The state as a regulatory authority does also act in the background of the society by providing

a legal framework and expects population to be law abiding and obedient to the state. The

analytics of government process, legitimize the mechanism of domination while focusing on

the part of systemization and practising within the regions characterised by high levels of

poverty, ethnic, social and economic diversity. Equally, it has abandoned the social life of its

citizens by involuntarily creating segregated and marginalized areas, with planned

interventions that are designed for the livelihoods. The conditions, constraints and frameworks

formed by the government puts poor at the state of being ignored and neglected. The urban

poor are mostly in the situation where the process of governance results them in the feeling of

insecurity and deprives them of their basic rights by the notion of illegality. The logic and

legality formed by the government and judicial branch of the government leaves the urban poor

with no choice but to rely on the margins of the city, thereby making them a permanent

vulnerable group.

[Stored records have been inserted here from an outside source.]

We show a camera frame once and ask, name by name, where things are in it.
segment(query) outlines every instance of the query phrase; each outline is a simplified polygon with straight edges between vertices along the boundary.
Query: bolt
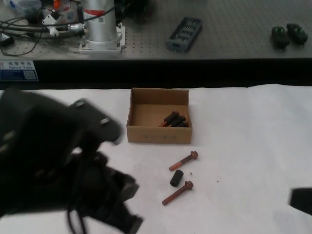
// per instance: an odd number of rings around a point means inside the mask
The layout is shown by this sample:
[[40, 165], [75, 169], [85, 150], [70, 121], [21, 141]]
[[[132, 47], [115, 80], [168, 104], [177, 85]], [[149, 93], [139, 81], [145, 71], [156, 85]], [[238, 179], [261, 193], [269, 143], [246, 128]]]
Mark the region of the bolt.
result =
[[191, 181], [186, 181], [185, 185], [180, 188], [179, 190], [175, 191], [172, 195], [167, 197], [165, 200], [162, 201], [162, 204], [165, 206], [169, 202], [176, 199], [178, 196], [180, 196], [182, 193], [184, 193], [186, 190], [192, 190], [192, 187], [194, 187], [194, 184]]
[[173, 171], [179, 168], [180, 166], [182, 166], [184, 163], [190, 161], [191, 159], [197, 159], [197, 157], [198, 157], [198, 153], [196, 151], [191, 151], [191, 154], [189, 156], [182, 159], [180, 162], [177, 162], [175, 165], [172, 165], [171, 167], [169, 167], [169, 170]]

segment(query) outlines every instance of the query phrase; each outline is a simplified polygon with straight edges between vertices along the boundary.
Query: screw
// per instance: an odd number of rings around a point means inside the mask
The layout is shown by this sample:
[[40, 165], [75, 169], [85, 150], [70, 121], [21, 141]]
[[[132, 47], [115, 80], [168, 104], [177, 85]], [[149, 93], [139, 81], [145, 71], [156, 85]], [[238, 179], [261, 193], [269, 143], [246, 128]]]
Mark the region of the screw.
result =
[[2, 140], [7, 141], [7, 140], [11, 139], [12, 137], [14, 137], [14, 135], [15, 135], [15, 132], [10, 131], [3, 136]]
[[186, 181], [185, 185], [180, 188], [179, 190], [175, 191], [172, 195], [167, 197], [165, 200], [162, 201], [162, 204], [165, 206], [169, 202], [176, 199], [178, 196], [180, 196], [182, 193], [184, 193], [186, 190], [192, 190], [192, 187], [194, 187], [194, 184], [191, 181]]
[[8, 147], [7, 144], [2, 145], [2, 146], [0, 147], [0, 154], [1, 154], [1, 153], [4, 153], [8, 148], [9, 148], [9, 147]]
[[84, 102], [83, 101], [78, 101], [77, 103], [76, 103], [76, 107], [81, 107], [81, 106], [83, 106], [84, 105]]
[[104, 125], [104, 124], [106, 124], [107, 122], [109, 122], [109, 118], [102, 119], [101, 122], [100, 122], [100, 124], [101, 124], [101, 125]]
[[198, 157], [198, 153], [196, 151], [191, 151], [191, 154], [189, 156], [182, 159], [180, 162], [177, 162], [175, 165], [172, 165], [171, 167], [169, 167], [169, 170], [173, 171], [179, 168], [180, 166], [182, 166], [184, 163], [190, 161], [191, 159], [197, 159], [197, 157]]

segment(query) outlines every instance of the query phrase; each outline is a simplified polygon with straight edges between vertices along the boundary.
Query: white table surface
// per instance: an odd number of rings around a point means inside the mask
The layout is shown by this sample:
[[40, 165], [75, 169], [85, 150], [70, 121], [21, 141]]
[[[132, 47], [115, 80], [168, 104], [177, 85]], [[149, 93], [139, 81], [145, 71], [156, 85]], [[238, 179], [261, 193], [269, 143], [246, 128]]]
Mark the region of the white table surface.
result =
[[[39, 92], [67, 104], [88, 98], [125, 128], [129, 90]], [[109, 166], [140, 185], [127, 201], [145, 218], [138, 234], [310, 234], [312, 217], [287, 203], [292, 187], [312, 185], [312, 87], [191, 89], [190, 108], [191, 145], [134, 144], [125, 135], [119, 146], [101, 146]], [[194, 150], [198, 161], [181, 167], [194, 189], [164, 207], [176, 190], [168, 167]], [[120, 233], [89, 218], [87, 226]], [[0, 234], [69, 233], [65, 212], [0, 221]]]

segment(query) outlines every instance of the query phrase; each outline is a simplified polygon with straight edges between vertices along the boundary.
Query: open cardboard box
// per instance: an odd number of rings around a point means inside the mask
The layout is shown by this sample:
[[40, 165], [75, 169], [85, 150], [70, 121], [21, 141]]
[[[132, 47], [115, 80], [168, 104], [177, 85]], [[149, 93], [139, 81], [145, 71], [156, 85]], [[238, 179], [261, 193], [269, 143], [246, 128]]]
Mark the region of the open cardboard box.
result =
[[[192, 122], [188, 90], [133, 88], [130, 102], [128, 142], [191, 143]], [[178, 111], [181, 116], [185, 116], [189, 127], [158, 127], [172, 111]]]

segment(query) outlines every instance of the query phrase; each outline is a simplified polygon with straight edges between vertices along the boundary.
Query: bolt head
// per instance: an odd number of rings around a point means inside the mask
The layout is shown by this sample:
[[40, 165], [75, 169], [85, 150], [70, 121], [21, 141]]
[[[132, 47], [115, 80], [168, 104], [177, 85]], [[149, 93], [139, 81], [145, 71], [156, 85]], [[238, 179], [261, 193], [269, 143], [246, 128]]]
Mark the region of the bolt head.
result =
[[188, 190], [192, 190], [192, 187], [194, 187], [194, 184], [191, 181], [186, 181], [185, 186]]
[[191, 151], [191, 156], [193, 159], [197, 159], [198, 158], [198, 153], [196, 151]]

The most logical view can be drawn from the evidence from Asher Ghertner,

which he while talking about the deliberate attempt of the character of the state to create

spatially and social differences between the bourgeois and undesirable others alongwith the

reinterpretation of Article 21 and says that “This marks a change in the interpretation of rights,

away from a framework envisioning the even distribution of rights across a population. It is in

this vein that the judgement defines slum dwellers as a secondary category of citizens whose

“social justice” becomes actionable only after the fulfilment of the rights of residents of formal

colonies” (Ghertner, Pg. 62). The government and private respectively stands at the ability to

exclude others, operates themselves more as a legal domain of rights and exclusions. The

judiciary has elevated their part by their aggressive attitude towards slums of considering them

‘out of place’ and has shaped the public discourse towards propertied citizenship and a vision

in which slums and public places encroachers should not be visible to the eyes and hence,

should occupy the boundaries, margins and exclusive parts of the city.
It is through the creation of marginality in the city that different groups differently experience

the state and open up new sense of belonging and citizenship from the city. However, due to

the shift between the idea of practice, spatial and social exclusion, dominance of power and

globalization, the coherent view of the livelihood of the urban poor is affected, takes away the

concept of belonging, forces them to occupy the isolated and marginalized spaces in the city

and leads in the formation of marginality in the city.